> _Task description_:
Copying rule for the data below: take the line containing "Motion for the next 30" and every line after it to the end, exactly, and drop all pictures.
== Source data ==
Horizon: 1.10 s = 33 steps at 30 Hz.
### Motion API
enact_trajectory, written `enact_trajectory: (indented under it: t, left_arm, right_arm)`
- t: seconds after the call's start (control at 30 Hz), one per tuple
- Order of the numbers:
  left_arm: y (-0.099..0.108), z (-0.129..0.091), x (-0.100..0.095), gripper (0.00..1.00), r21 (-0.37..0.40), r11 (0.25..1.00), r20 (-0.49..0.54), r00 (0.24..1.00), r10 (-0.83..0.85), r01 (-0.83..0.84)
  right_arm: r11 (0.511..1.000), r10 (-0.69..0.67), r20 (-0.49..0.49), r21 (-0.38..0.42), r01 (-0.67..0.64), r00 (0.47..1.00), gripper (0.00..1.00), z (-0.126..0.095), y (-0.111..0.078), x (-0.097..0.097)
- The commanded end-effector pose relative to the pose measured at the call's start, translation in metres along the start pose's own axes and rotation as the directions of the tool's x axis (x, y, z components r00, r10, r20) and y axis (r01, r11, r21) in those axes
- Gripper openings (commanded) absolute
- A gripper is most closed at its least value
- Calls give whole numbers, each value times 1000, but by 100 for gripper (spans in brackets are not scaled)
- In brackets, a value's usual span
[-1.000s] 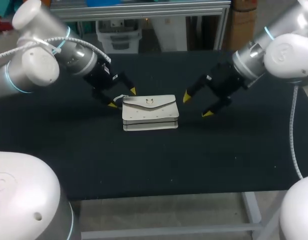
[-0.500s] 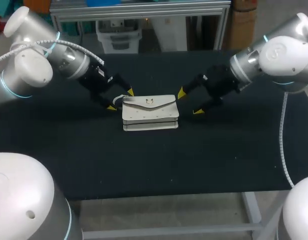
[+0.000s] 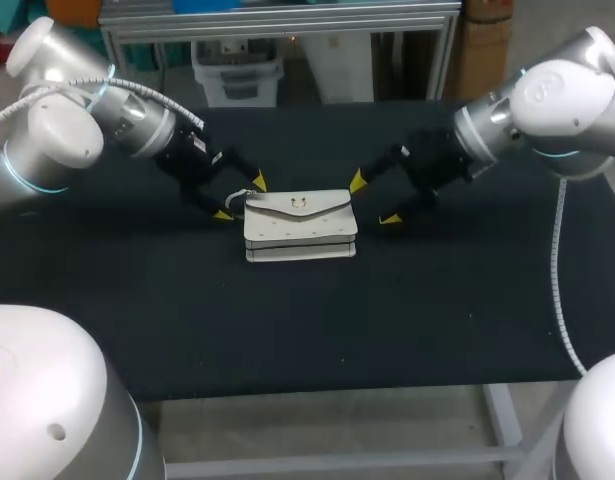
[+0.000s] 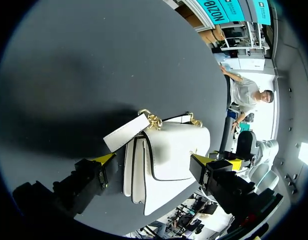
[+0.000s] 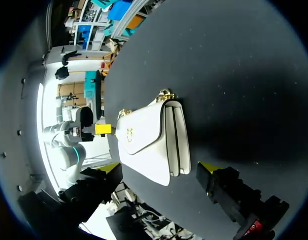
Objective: Pick up the bag, open it, inspect its contents, close it, and place it on the opposite side
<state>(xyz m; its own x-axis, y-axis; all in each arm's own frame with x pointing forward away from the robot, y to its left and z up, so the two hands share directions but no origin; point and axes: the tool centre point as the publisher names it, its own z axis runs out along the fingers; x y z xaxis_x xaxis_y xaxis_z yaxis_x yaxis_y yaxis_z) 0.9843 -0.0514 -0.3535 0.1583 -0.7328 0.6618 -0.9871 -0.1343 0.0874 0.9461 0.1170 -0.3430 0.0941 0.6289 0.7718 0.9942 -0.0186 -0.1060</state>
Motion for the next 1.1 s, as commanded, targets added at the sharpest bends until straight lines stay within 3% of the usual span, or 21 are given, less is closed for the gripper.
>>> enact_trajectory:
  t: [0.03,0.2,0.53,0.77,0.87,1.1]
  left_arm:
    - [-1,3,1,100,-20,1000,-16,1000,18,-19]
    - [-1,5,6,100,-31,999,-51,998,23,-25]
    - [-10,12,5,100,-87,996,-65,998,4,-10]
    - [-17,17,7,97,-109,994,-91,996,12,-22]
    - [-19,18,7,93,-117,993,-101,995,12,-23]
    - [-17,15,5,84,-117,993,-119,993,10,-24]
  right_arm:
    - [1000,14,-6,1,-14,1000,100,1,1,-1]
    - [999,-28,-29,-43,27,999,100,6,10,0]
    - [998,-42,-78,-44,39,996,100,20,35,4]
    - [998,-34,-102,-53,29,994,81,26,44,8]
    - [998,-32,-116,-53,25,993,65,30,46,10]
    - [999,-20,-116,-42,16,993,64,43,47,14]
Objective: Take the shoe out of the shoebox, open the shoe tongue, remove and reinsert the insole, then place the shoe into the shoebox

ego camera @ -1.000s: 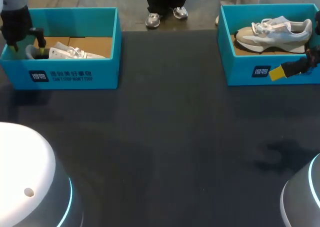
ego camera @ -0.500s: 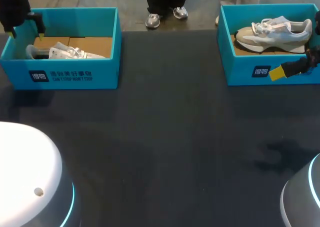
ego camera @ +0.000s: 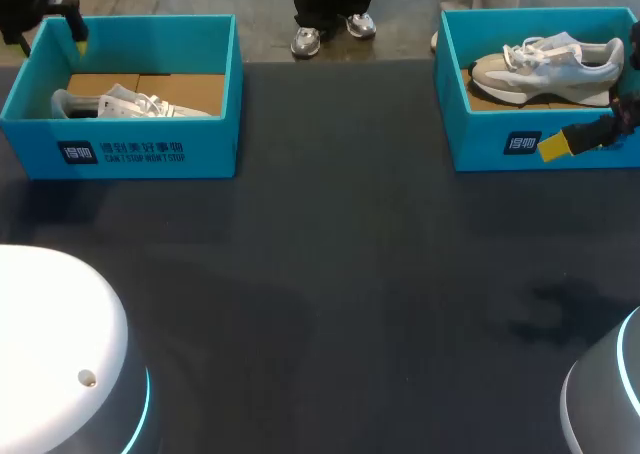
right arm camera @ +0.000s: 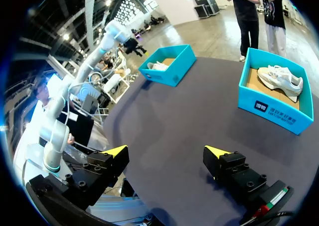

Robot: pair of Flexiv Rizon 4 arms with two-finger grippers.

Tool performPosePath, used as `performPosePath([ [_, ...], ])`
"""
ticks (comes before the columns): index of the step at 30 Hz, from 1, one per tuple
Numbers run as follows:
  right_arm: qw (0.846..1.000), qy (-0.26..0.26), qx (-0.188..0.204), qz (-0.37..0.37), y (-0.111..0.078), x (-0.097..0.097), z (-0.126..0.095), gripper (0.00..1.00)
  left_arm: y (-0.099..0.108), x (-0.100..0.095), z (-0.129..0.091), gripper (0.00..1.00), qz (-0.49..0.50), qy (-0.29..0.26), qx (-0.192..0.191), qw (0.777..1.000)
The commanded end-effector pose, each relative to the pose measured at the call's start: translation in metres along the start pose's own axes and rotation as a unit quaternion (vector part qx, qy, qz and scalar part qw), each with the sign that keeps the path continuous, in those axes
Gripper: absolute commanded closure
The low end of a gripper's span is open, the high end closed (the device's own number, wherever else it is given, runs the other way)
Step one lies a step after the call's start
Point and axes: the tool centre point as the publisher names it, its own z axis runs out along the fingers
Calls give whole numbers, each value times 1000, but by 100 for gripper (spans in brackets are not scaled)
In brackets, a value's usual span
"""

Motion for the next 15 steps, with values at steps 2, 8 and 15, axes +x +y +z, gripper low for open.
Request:
performPosePath([
  [2,1000,0,3,0,2,-1,1,0,-9,-7,-5,0,-69,-42,-7,997],
  [8,999,-31,24,25,14,-24,-4,0,-16,-24,0,0,-128,-56,11,990],
  [15,990,-113,38,71,39,-72,-32,0,-20,-42,0,0,-189,-20,22,982],
])
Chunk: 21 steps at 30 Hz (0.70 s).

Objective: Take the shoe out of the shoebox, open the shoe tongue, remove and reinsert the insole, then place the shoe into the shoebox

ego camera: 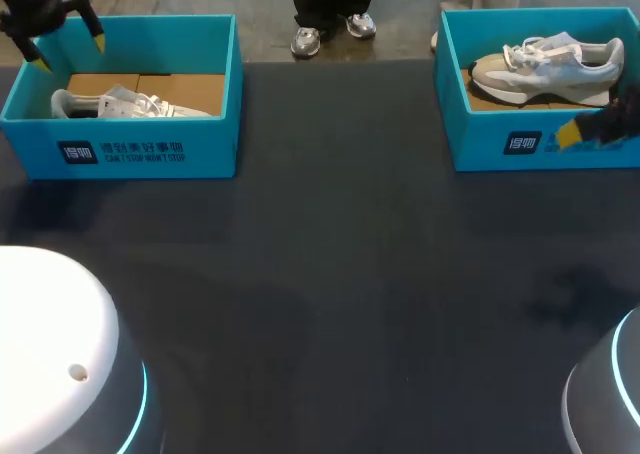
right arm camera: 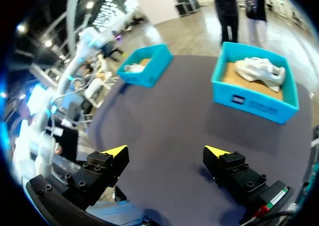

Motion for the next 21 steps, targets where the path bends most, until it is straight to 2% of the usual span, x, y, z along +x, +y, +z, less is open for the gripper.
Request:
performPosePath([
  [1,999,-24,31,13,32,-18,-16,0,-7,-15,-1,0,-16,34,2,999],
  [4,999,-44,23,20,43,-35,-27,0,-10,-17,-2,0,-12,31,1,999],
  [7,998,-49,28,-4,58,-52,-38,0,-10,-17,-2,0,-12,31,1,999],
  [8,998,-47,31,-20,63,-53,-41,0,-10,-17,-2,0,-12,31,1,999],
  [21,998,-47,31,-20,63,-53,-41,0,-10,-17,-2,0,-12,31,1,999],
])
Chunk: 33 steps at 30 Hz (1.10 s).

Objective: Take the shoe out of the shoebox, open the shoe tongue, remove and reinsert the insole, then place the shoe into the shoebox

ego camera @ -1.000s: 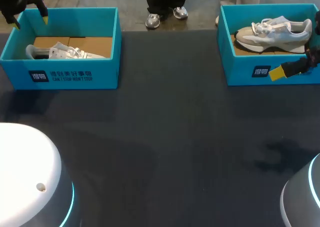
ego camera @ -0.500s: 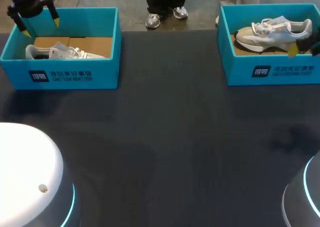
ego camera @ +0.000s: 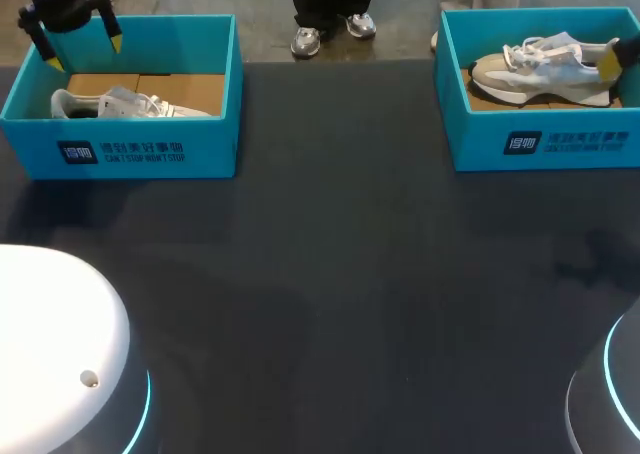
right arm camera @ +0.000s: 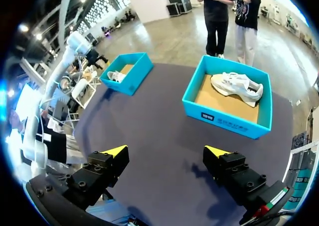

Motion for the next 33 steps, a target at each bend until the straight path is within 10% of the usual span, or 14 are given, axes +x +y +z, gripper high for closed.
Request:
performPosePath([
  [1,1000,0,16,0,4,-1,0,0,0,0,0,0,0,1,-1,1000],
  [9,1000,0,16,0,4,-1,0,0,-10,-10,-5,0,-110,-3,-39,993],
  [33,976,-179,24,122,88,-111,18,0,-42,2,-22,0,-357,-18,-8,934],
])
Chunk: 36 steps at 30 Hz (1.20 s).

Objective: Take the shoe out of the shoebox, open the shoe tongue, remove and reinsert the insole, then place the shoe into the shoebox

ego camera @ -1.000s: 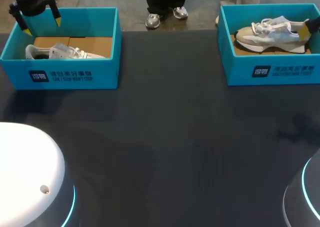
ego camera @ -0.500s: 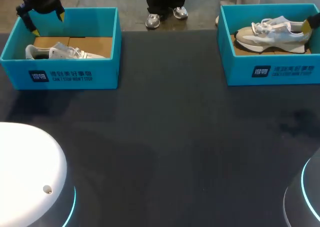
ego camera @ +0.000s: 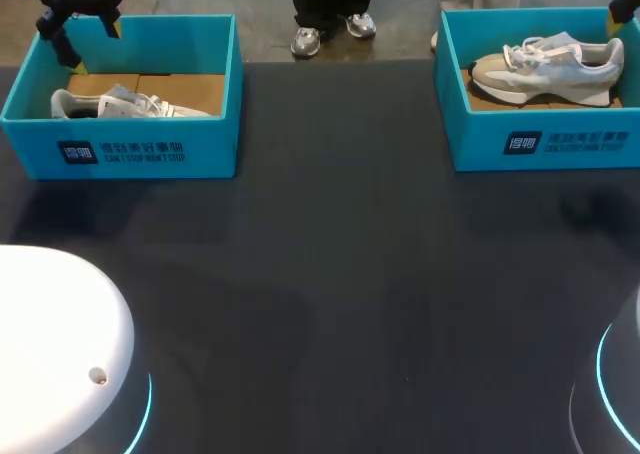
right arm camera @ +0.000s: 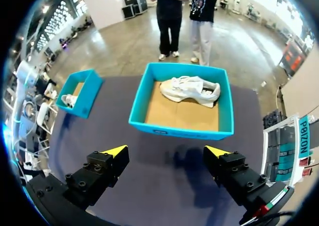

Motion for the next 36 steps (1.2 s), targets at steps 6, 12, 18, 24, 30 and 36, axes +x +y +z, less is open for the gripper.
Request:
performPosePath([
  [6,997,-35,55,42,33,-11,17,0,-8,28,6,0,4,-10,-11,1000],
  [12,995,-60,52,56,47,-24,26,0,-14,42,19,0,13,-8,-15,1000],
  [18,992,-69,52,92,61,-38,41,0,-18,52,24,0,2,0,-21,1000],
  [24,990,-87,69,92,79,-44,53,0,-17,55,26,0,1,1,-23,1000],
  [30,990,-87,69,92,79,-44,53,0,-17,55,26,0,1,1,-23,1000],
  [36,990,-87,69,92,79,-44,53,0,-17,55,26,0,1,1,-23,1000],
])
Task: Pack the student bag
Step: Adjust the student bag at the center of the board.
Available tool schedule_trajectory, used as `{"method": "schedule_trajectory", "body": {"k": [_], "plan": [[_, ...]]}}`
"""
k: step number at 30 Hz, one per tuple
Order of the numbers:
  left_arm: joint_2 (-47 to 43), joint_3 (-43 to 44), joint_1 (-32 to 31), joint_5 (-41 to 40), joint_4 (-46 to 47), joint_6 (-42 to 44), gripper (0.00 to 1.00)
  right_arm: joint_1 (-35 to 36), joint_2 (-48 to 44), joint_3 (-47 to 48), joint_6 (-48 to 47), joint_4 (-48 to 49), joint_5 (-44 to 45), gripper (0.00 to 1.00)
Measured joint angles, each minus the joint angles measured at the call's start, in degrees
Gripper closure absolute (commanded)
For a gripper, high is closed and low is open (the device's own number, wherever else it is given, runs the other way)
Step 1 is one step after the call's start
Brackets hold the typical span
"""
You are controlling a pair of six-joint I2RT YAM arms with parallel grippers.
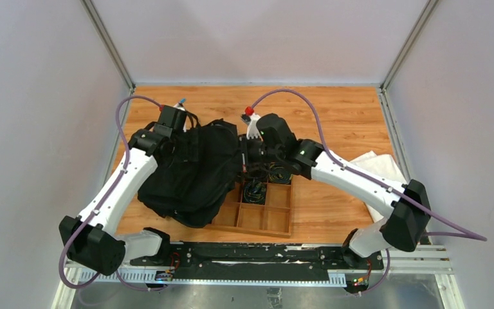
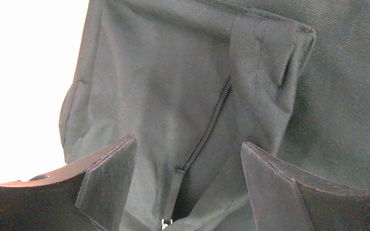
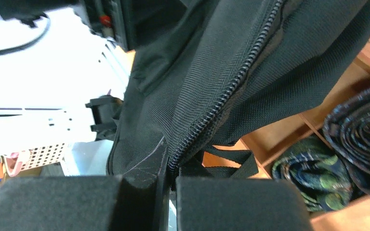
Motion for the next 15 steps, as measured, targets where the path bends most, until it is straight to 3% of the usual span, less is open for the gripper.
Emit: {"method": "schedule_trajectory", "body": {"k": [10, 13, 15], "plan": [[-0.2, -1.2, 0.0, 4.7, -0.3, 0.8, 0.11, -3.0, 2.4, -11.2, -5.3, -0.1, -1.5, 0.97], [-1.2, -1.2, 0.0, 5.4, -0.3, 0.8, 0.11, -4.1, 2.8, -13.5, -7.2, 0.0, -1.7, 0.62], [-1.9, -1.2, 0.0, 5.4, -0.3, 0.8, 0.10, -4.6, 3.1, -13.6, -8.7, -1.0, -1.6, 0.48]]}}
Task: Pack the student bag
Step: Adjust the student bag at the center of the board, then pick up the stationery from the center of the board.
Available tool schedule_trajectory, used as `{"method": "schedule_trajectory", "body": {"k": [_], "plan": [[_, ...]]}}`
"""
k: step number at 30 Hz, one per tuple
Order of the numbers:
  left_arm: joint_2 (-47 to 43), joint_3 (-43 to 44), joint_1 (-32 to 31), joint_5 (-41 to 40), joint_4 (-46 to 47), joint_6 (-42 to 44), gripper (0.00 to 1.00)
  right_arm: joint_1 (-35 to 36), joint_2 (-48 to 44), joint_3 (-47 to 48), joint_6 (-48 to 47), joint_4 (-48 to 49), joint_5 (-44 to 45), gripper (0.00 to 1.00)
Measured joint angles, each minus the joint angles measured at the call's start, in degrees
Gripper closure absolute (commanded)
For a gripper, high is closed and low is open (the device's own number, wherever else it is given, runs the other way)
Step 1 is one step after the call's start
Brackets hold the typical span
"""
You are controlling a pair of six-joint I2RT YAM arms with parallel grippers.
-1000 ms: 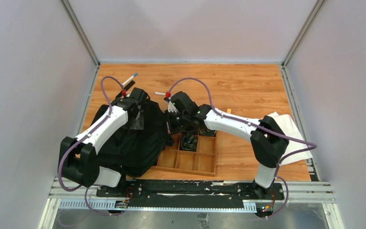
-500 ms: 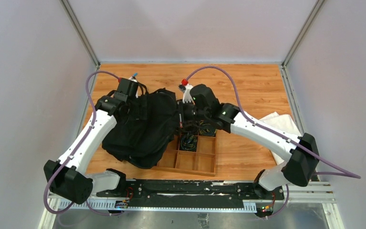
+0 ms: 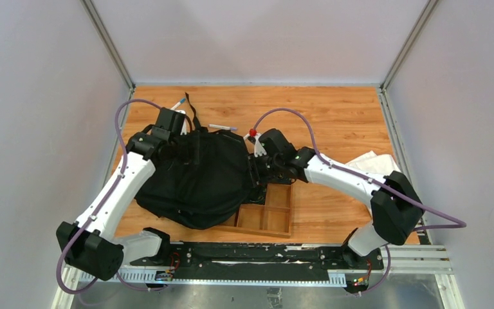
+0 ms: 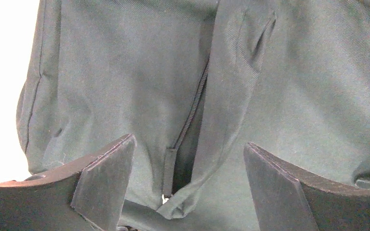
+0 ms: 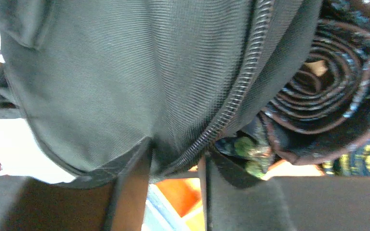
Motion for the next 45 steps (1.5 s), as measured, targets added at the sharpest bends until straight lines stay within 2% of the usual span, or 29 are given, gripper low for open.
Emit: {"method": "schedule_trajectory", "body": {"k": [2, 4, 10, 13, 17, 19, 22, 26, 34, 41, 45], "plan": [[-0.6, 0.1, 0.0, -0.4, 0.0, -0.1, 0.09, -0.3, 0.0, 0.1, -1.3, -1.8, 0.3, 0.40], [-1.0, 0.1, 0.1, -1.1, -0.1, -0.2, 0.09, -0.4, 0.0, 0.7, -3.0, -4.0, 1.2, 0.36], [-1.6, 0.1, 2.9, -2.9, -0.6, -1.3, 0.09, -0.5, -3.2, 7.2, -6.6, -11.8, 5.5, 0.36], [-1.7, 0.0, 5.3, -3.7, -1.0, -2.1, 0.09, -0.6, -5.2, 11.5, -7.3, -13.1, 6.7, 0.40], [-2.2, -1.3, 8.9, -4.2, -1.0, -3.1, 0.09, -0.6, -5.9, 16.2, -7.0, -12.3, 7.2, 0.61], [-2.2, -2.4, 9.6, -3.7, -0.9, -2.9, 0.09, -0.5, -5.2, 17.0, -6.1, -11.2, 6.9, 0.65], [-2.2, -3.9, 9.8, -1.9, -0.7, -2.3, 0.08, 0.8, -1.1, 19.8, -3.8, -8.9, 5.8, 0.71], [-3.0, -6.0, 10.4, -1.5, -0.7, -2.8, 0.08, 5.0, 9.7, 28.3, -1.3, -5.3, 3.6, 0.81], [-5.5, -6.7, 18.1, -0.7, -1.2, -3.9, 0.08, 8.5, 26.5, 39.0, 3.0, -1.8, -3.5, 0.80], [-5.4, -7.3, 18.2, 0.8, -1.2, -3.9, 0.11, 8.4, 31.8, 39.9, 4.5, -1.2, -5.0, 0.82], [-5.2, -8.5, 18.2, 3.4, -0.5, -3.7, 0.12, 8.1, 31.7, 35.9, 4.6, -0.2, -5.0, 0.82]]}}
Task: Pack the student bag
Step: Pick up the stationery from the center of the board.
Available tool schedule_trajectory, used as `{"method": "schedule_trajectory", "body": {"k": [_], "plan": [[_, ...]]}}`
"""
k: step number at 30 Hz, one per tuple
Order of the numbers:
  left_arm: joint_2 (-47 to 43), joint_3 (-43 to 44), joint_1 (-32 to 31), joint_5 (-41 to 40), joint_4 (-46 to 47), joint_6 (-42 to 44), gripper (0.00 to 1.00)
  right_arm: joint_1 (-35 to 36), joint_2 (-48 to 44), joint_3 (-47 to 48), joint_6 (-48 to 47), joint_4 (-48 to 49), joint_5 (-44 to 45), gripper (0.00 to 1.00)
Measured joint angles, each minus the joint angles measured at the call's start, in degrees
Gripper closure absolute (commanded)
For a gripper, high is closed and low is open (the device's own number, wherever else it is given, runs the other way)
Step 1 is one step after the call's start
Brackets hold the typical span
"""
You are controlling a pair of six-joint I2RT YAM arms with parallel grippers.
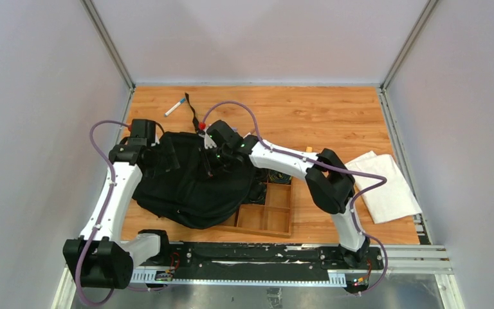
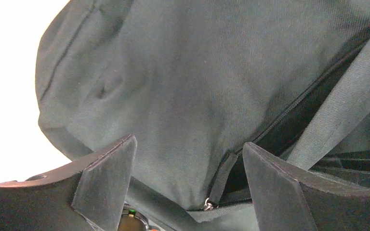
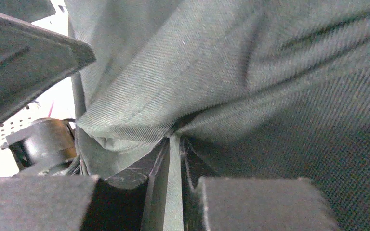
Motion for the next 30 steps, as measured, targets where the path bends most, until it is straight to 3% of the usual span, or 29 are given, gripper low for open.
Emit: {"method": "schedule_trajectory", "body": {"k": [11, 17, 24, 27, 30], "plan": [[-0.5, -2.5, 0.0, 2.2, 1.1, 0.0, 0.10, -0.9, -6.6, -4.8, 0.4, -0.3, 0.6, 0.75], [-2.1, -0.8, 0.0, -1.0, 0.3, -1.8, 0.06, -0.8, -4.9, 5.7, 0.7, -0.8, 1.1, 0.71], [-5.6, 2.1, 0.3, -6.3, -1.2, -4.9, 0.07, 0.0, 3.6, 16.3, 2.3, -0.3, 1.0, 0.71], [-6.0, 2.3, 0.3, -6.4, -1.3, -4.4, 0.08, 0.4, 5.7, 13.6, 2.6, -0.6, 1.0, 0.71], [-5.2, 2.0, 0.3, -5.1, -1.2, -2.9, 0.08, 0.4, 4.7, 4.7, 2.9, 0.7, 1.3, 0.71]]}}
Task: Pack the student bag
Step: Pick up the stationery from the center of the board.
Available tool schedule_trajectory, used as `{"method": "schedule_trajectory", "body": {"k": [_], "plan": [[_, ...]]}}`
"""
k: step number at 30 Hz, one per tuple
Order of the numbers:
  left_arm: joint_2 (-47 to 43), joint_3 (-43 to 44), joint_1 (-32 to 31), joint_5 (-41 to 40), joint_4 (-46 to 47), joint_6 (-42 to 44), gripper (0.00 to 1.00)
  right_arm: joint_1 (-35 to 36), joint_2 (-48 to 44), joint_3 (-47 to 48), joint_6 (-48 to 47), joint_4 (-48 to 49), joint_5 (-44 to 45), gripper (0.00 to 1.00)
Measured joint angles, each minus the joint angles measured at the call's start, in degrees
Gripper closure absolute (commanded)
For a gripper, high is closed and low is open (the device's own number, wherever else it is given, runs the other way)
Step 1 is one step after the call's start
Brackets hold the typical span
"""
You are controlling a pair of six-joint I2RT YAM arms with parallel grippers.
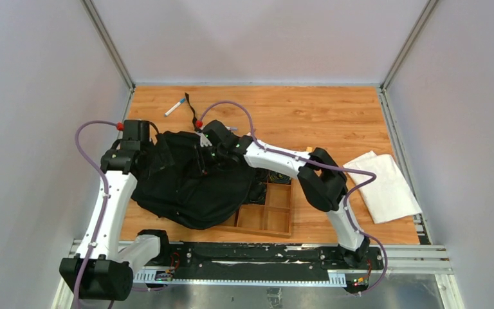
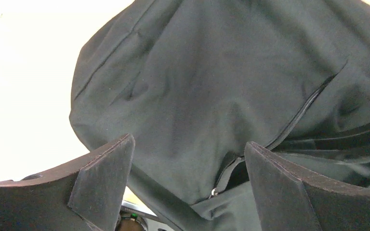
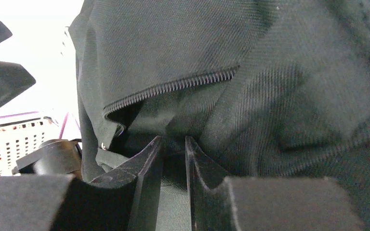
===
> _Written response_:
Motion for the next 30 steps, as measured, targets where the path bends most, until it is straight to 3% of the usual span, or 29 are given, gripper low for open.
Emit: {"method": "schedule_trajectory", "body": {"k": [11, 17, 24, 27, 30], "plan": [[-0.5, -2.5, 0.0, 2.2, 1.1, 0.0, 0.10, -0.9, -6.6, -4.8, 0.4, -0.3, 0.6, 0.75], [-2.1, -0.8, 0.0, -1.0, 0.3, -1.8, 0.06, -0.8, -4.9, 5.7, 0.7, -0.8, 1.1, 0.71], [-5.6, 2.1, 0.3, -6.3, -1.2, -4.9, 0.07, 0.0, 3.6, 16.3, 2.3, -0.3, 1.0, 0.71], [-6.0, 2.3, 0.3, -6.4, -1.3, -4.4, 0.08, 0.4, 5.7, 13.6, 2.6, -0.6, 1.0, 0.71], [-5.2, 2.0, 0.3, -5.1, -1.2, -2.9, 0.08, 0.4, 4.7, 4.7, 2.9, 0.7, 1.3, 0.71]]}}
Task: Pack the student bag
Step: Pick up the stationery from the center of the board.
Available tool schedule_trajectory, used as `{"method": "schedule_trajectory", "body": {"k": [_], "plan": [[_, ...]]}}`
"""
k: step number at 30 Hz, one per tuple
Order of the numbers:
  left_arm: joint_2 (-47 to 43), joint_3 (-43 to 44), joint_1 (-32 to 31), joint_5 (-41 to 40), joint_4 (-46 to 47), joint_6 (-42 to 44), gripper (0.00 to 1.00)
  right_arm: joint_1 (-35 to 36), joint_2 (-48 to 44), joint_3 (-47 to 48), joint_6 (-48 to 47), joint_4 (-48 to 49), joint_5 (-44 to 45), gripper (0.00 to 1.00)
Measured joint angles, each minus the joint angles measured at the call's start, in degrees
Gripper closure absolute (commanded)
For a gripper, high is closed and low is open (the device's own number, wherever else it is given, runs the other way)
Step 1 is one step after the call's start
Brackets hold the typical span
"""
You are controlling a pair of six-joint I2RT YAM arms with parallel grippers.

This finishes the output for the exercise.